In MySQL, if a single index is solely used to weed out rows to be reviewed, I didn’t see much of a difference between a single index and a composite index based on my prior experience. However, I had a personal experience with one last week. I want to share something with you today.

My query like:

SELECT ... FROM table1 WHERE col1 = A AND col2 = B AND col3 = C join table2 on ...

The table1 has around 90M rows, but the SELECT query takes hours to finish. With some investigation, I can determine where is the above query is slow, so I try to do some analysis to optimize it.

  • Firstly, I try to use SHOW INDEX FROM table to determine if these columns have indexes, here is the information with Cardinality information: (*)
    • col1 = 2572741
    • col2 = 2842
    • col3 = 1767
  • Secondly, I use the EXPLAIN to see how MySQL uses the index. Not surprised, only the index of col1 was used, explain this, maybe col2 and col3 have low Cardinality so the index wasn’t used.

But only 31 estimate rows with col1 to be examined and the filter is 0.91%, it was pretty good. So why does it slow?

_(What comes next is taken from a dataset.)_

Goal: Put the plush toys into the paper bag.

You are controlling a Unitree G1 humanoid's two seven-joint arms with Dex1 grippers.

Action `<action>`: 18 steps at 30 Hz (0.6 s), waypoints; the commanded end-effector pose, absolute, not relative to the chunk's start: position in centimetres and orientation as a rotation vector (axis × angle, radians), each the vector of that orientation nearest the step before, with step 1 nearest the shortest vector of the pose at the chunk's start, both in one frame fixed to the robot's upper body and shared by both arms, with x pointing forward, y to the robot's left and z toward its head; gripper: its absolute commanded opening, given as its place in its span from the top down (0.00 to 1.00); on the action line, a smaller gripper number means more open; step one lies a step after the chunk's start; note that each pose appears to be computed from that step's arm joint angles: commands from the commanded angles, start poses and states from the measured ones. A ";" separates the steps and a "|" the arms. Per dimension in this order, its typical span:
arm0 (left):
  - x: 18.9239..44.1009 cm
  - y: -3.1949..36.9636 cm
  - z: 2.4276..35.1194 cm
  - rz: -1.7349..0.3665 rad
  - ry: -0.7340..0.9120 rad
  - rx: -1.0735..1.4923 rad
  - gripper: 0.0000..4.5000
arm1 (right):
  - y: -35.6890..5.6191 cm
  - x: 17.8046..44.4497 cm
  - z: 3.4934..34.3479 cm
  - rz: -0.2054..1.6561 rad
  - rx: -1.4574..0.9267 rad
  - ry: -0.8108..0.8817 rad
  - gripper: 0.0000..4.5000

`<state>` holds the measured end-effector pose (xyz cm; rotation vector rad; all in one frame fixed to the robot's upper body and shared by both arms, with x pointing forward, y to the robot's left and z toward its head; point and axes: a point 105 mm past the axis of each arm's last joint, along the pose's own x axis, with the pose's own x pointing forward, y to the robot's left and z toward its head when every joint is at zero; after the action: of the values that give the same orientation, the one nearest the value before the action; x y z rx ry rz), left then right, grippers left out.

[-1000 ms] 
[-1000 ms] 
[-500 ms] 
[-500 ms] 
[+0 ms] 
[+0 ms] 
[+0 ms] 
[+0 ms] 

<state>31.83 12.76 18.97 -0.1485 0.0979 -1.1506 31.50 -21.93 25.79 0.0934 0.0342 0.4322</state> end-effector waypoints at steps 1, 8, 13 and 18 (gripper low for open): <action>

As a workaround, I created index_c(col1, col2, col3).

And like magic, it works as expected, the query time reduces to less than 20’. This is amazing!

To verify my solution, I conducted further analysis:

  • Compare to (*), here is the information:
    • index_c_col1 = 2929008
    • index_c_col2 = 10827882
    • index_c_col3 = 13341158

I’m not sure why these numbers are as they are (???)

However, the most important piece of information from the EXPLAIN query was the EXTRA info: Using where; Using index. According to MySQL documentation:

The column information is retrieved from the table using only information in the index tree without having to do an additional seek to read the actual row.

This explains my solution. When using the single index, MySQL still had to seek the disk to get the data of col2 and col3.

Follow up: I’m unsure if the indexes with col2 and col3 are useful. Do we need these indexes? I’d appreciate any insights from those with experience in this area.

Conclusion: When optimizing a query, we should determine which part of the query is slow, if we are correct, we can be confident to work around it and find the solution.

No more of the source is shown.